Parfois, quand je pense à tout ça, je me dis qu’il n’y a pas qu’un aspect négatif. Quand je vois des personnes de mon entourage qui sont en galère totale administrativement parlant, je me dis que moi, au moins, je sais faire. Quand mes camarades de classe sont perdus par rapport à leurs dossiers de bourse, ils me demandent de l’aide : “Si on a un souci avec des papiers, c’est toi direct !“ Ça reste gratifiant. Ils ont tous leurs bourses grâce à moi.»

(...)

«Sois une bonne fille» – Mallory, 15 ans, lycéenne, Grande-Synthe (Nord)

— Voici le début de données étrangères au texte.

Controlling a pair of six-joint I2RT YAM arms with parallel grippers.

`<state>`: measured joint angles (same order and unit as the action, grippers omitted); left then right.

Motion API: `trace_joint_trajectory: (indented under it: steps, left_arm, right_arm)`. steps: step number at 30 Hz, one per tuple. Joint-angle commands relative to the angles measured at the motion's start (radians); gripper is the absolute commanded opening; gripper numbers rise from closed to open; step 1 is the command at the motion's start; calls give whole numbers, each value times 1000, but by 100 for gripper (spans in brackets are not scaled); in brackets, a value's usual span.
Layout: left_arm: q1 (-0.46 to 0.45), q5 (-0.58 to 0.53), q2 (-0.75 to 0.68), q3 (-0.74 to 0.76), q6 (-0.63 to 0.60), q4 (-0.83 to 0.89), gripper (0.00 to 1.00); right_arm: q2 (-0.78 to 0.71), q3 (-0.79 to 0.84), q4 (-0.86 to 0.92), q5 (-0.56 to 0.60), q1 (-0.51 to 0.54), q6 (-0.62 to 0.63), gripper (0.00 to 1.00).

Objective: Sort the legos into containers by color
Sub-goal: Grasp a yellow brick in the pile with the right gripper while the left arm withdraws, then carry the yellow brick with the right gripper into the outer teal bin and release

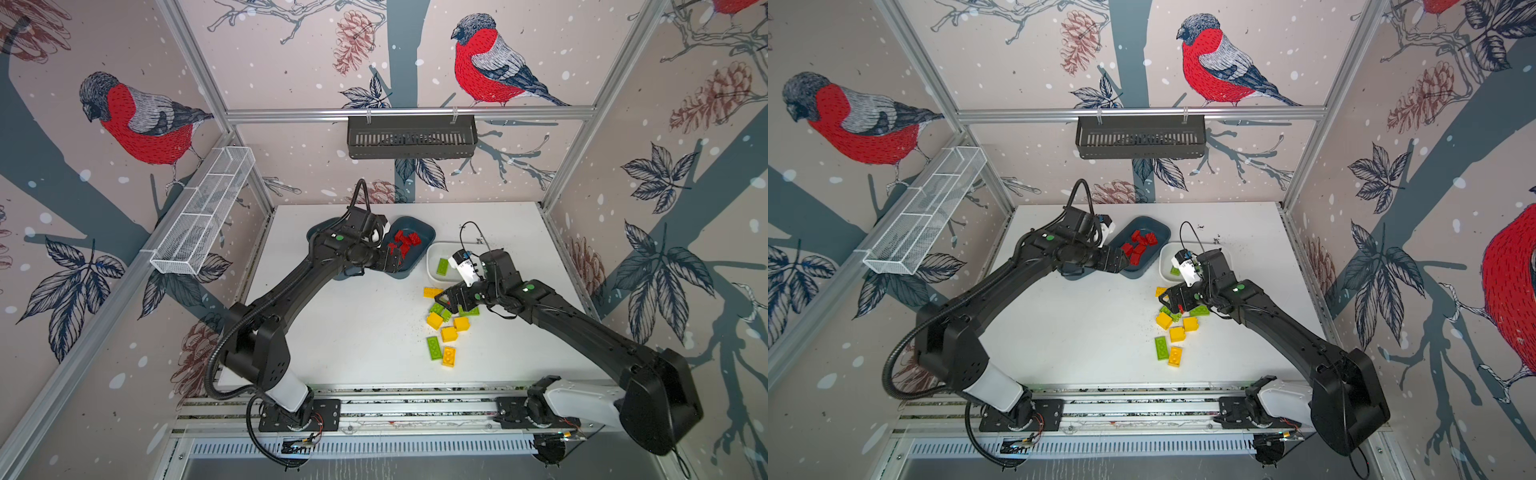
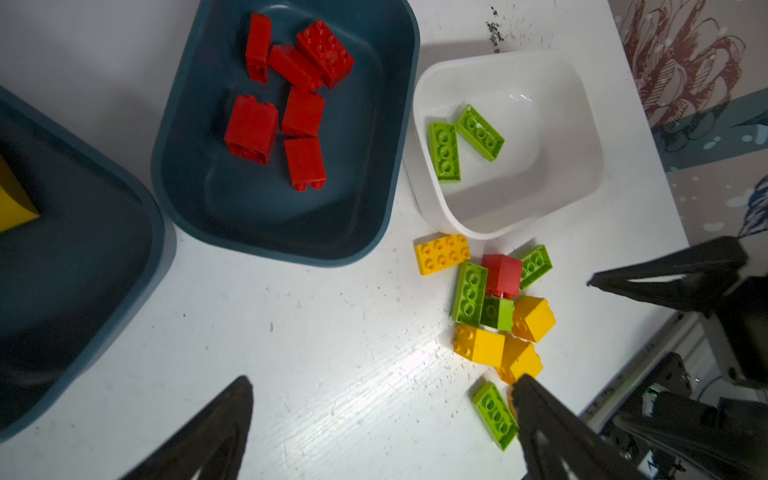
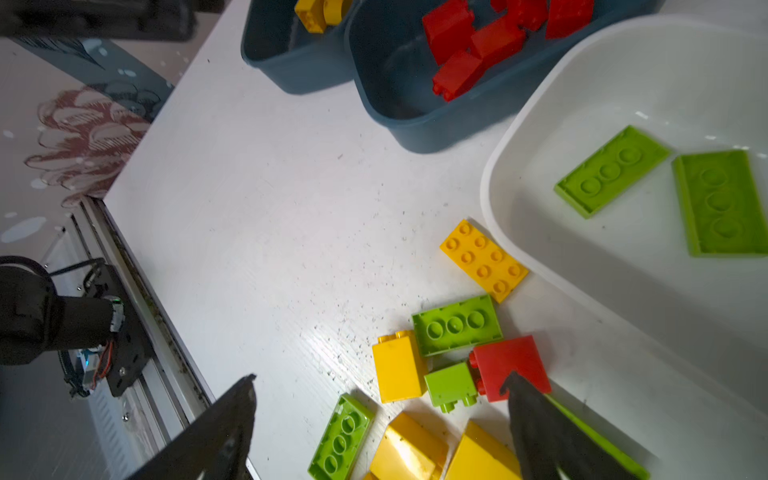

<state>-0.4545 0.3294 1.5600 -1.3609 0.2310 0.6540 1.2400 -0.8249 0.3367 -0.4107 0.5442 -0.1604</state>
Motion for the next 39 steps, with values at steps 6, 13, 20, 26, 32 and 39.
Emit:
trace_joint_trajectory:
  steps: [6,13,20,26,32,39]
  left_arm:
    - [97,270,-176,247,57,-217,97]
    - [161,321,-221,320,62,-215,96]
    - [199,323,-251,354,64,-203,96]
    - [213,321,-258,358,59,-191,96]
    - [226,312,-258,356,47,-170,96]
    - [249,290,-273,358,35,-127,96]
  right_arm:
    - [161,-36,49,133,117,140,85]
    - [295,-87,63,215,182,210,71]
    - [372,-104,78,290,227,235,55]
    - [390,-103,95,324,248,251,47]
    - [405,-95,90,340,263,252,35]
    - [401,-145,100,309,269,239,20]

«Ma mère est persuadée que je suis naïve, fragile, hyper influençable, une fille facile qui se laisse embarquer dans des plans foireux et qui fait tout ce qu’on lui dit de faire. Elle me connaît très mal. Je suis devenue, par la force des choses, très indépendante, je sais me débrouiller seule. Si seulement ma mère m’accordait de la liberté.

A la maison, je me sens comme exclue par mes parents. Ma mère fait beaucoup de différence entre nous parce que je suis une fille, la fille aînée. Mes frères peuvent sortir alors que je dois plutôt rester enfermée. Je dois effectuer toutes les tâches ménagères : laver la maison, m’occuper du linge, repasser, faire la vaisselle, garder mes deux petits frères et ma petite sœur. J’ai l’impression d’être en prison.

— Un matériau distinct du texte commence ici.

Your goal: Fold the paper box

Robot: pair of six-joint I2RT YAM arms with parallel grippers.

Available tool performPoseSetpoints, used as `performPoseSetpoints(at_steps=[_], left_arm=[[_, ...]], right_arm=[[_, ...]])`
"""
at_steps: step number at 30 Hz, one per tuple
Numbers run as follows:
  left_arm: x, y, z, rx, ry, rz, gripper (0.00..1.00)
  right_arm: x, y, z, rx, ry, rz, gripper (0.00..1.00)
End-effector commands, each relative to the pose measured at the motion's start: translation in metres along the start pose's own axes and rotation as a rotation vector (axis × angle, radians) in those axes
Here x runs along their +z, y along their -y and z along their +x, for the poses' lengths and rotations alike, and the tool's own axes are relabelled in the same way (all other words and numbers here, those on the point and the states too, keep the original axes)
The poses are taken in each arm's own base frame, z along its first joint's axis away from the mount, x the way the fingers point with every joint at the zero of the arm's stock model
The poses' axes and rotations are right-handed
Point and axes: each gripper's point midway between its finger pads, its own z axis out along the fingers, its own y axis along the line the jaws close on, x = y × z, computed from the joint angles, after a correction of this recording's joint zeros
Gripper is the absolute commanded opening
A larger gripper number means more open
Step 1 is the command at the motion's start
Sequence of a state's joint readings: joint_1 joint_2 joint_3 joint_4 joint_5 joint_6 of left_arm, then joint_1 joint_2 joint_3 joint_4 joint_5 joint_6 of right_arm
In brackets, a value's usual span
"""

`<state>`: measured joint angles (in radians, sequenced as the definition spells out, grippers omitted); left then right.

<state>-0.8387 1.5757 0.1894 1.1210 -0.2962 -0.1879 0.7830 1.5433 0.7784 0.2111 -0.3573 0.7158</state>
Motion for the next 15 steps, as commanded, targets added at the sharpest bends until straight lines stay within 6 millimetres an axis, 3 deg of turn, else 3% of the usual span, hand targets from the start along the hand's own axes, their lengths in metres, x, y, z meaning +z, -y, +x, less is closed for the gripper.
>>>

Quand je vais au sport, je dois être accompagnée de mon grand frère, “à cause des gens dehors”. Quand je sors mon chien, j’ai pas le droit de rester plus de vingt minutes dehors, sinon c’est un interrogatoire en rentrant. Ma mère me bombarde de remarques : “Tu foutais quoi !” ; “Il te faut autant de temps pour sortir un chien ?” ; “T’étais où ?” ; “Tu étais avec un mec, c’est sûr !”

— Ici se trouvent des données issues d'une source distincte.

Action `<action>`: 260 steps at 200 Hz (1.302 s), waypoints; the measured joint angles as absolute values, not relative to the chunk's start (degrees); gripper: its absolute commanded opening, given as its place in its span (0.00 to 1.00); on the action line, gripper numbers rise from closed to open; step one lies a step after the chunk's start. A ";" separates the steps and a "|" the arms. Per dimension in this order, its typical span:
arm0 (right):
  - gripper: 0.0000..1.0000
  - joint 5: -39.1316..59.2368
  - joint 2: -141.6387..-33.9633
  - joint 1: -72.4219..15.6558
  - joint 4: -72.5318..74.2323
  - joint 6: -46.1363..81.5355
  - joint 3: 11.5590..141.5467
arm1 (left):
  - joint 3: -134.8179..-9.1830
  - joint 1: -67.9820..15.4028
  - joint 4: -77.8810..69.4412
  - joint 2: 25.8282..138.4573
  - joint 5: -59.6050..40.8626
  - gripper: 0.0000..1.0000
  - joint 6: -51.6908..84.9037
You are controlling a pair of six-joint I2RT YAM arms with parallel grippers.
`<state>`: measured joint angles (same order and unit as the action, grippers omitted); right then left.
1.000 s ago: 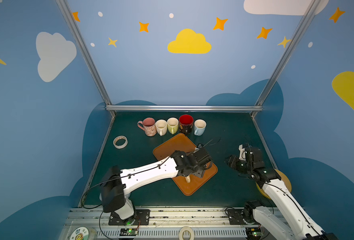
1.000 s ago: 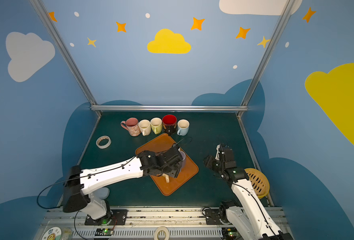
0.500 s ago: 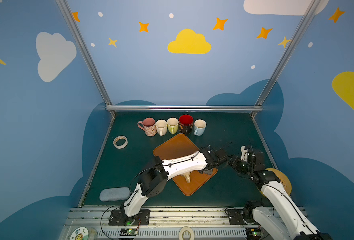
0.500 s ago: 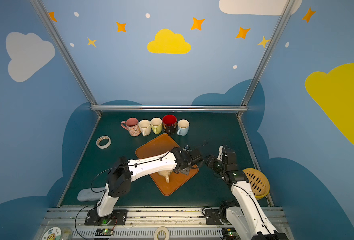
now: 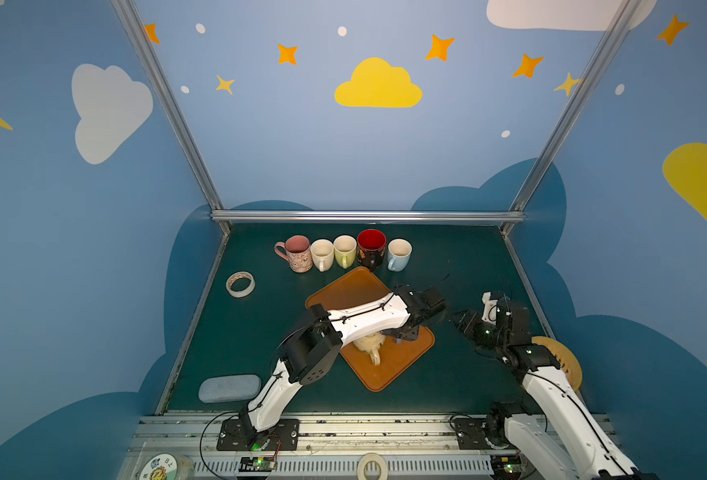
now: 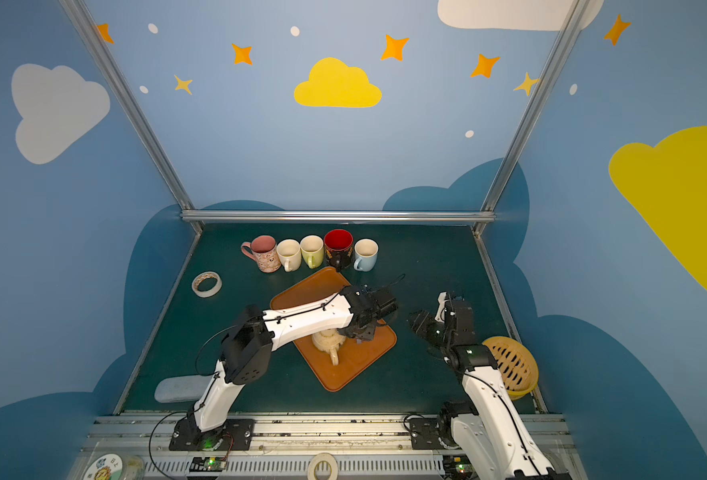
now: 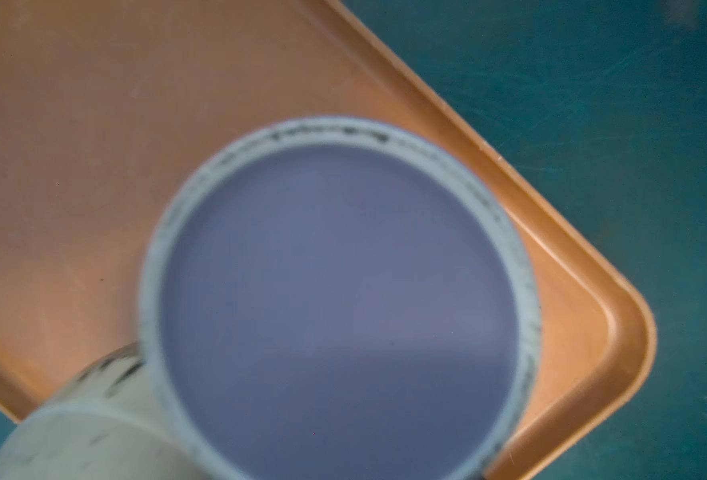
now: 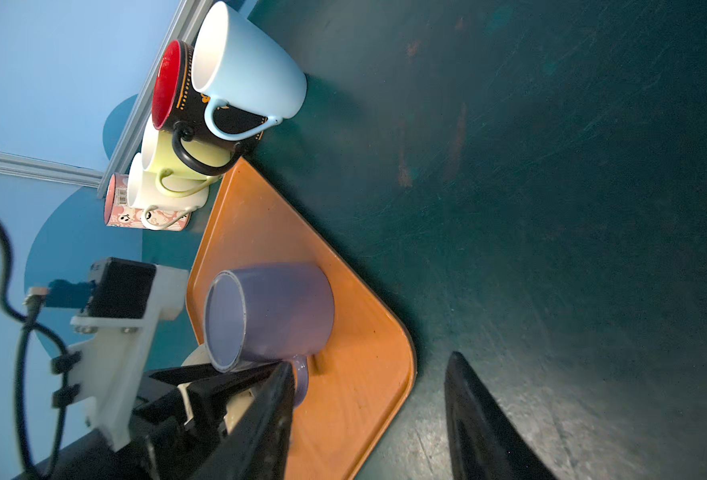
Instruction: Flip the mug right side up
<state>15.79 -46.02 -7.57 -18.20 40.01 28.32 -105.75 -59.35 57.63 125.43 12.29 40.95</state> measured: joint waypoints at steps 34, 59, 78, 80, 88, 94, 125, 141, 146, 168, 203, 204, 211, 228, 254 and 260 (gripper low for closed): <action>0.52 15.94 -46.04 -7.57 -18.15 39.99 28.29 | -105.84 -59.07 56.51 126.13 10.39 0.42 40.97; 0.52 15.97 -46.02 -7.57 -18.15 39.86 28.25 | -105.84 -58.76 55.64 126.13 9.37 0.35 40.97; 0.52 15.97 -46.02 -7.57 -18.15 39.81 28.25 | -105.84 -58.54 55.27 126.13 8.99 0.30 40.95; 0.52 15.97 -46.02 -7.57 -18.15 39.81 28.25 | -105.84 -58.52 55.22 126.13 8.93 0.29 40.91; 0.52 15.97 -46.02 -7.57 -18.15 39.81 28.23 | -105.84 -58.50 55.07 126.13 8.67 0.27 40.86; 0.52 15.97 -46.02 -7.57 -18.15 39.81 28.21 | -105.84 -58.50 55.00 126.13 8.51 0.24 40.80; 0.52 15.99 -46.02 -7.57 -18.15 39.79 28.16 | -105.84 -58.48 54.92 126.13 8.21 0.12 40.75; 0.52 16.12 -46.02 -7.57 -18.15 39.72 28.14 | -105.84 -58.39 54.35 126.13 7.81 0.06 40.21; 0.52 16.21 -46.02 -7.57 -18.15 39.68 28.14 | -105.84 -58.39 54.26 126.13 7.73 0.04 40.23; 0.52 17.26 -46.09 -7.57 -17.80 39.18 28.10 | -105.25 -58.37 53.71 125.80 7.79 0.04 40.01; 0.52 19.88 -46.09 -7.57 -16.43 38.52 27.33 | -100.55 -57.78 51.99 122.45 7.20 0.04 39.46; 0.52 20.01 -46.09 -7.57 -16.38 38.52 27.31 | -100.49 -57.76 51.99 122.34 7.18 0.04 39.46; 0.52 20.62 -46.09 -7.57 -16.19 38.48 27.24 | -99.66 -57.54 51.96 121.56 6.96 0.04 39.42; 0.52 22.20 -46.04 -7.57 -15.53 38.28 27.18 | -97.30 -56.84 51.18 118.91 6.42 0.04 39.22; 0.52 24.53 -45.76 -7.57 -15.11 37.39 27.09 | -93.14 -55.37 48.64 113.25 4.71 0.04 39.20; 0.52 25.06 -45.47 -7.57 -15.00 37.26 26.96 | -92.03 -54.94 47.68 111.66 4.12 0.04 39.22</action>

Ma mère me répète à longueur de journée : “Sois une bonne fille, Mallory !“ Elle veut dire : ne pas traîner dans la rue, ne pas fumer, ne pas boire, être respectable et respectueuse, bien travailler à l’école, faire de longues études, avoir un bon métier…

Je n’ai pas le droit d’avoir un petit copain. Si j’ai le malheur d’en avoir un, ma mère ne me laisse pas sortir, ni le voir. Et s’il ne lui plaît pas, elle fait tout pour que la relation prenne fin. Elle me fait la misère. Limite c’est elle qui veut choisir mon mec. Ses critères : qu’il habite près de chez nous, qu’il soit «français» comme nous, surtout pas un Arabe ou un musulman. Il doit avoir le même âge que moi, ne pas être un charo, c’est-à-dire ne pas traîner dans la rue avec ses potes.

Elle contrôle toute ma vie. Elle fait ça pour me protéger et parce qu’elle craint le qu’en-dira-t-on. J’habite dans un petit quartier plutôt calme. Mes voisins connaissent ma mère et lui balancent le moindre de mes faits et gestes, quoi que je dise ou fasse. Une fois, on m’a vue avec un mec, elle a pété un câble alors que c’était juste un pote d’école. Les mauvaises langues…

J’en ai marre d’être la gentille Mallory qui la ferme. Résultat, je finis souvent punie : elle me confisque mon téléphone, je dois faire plus de corvées que d’habitude, etc. La double peine. Mes parents sont séparés depuis que j’ai un an et demi. Je vis avec ma mère et mon beau-père. Plus je grandis, plus ma mère m’empêche de voir mon père. Parfois, je n’ai qu’une envie, c’est de me barrer de chez elle et aller chez lui. Chez lui, j’ai le droit de sortir, je me sens libre de faire ce que je veux. Mon père me laisse faire des erreurs, ça m’aide à grandir, à gagner en maturité, à apprendre à ne plus les faire.»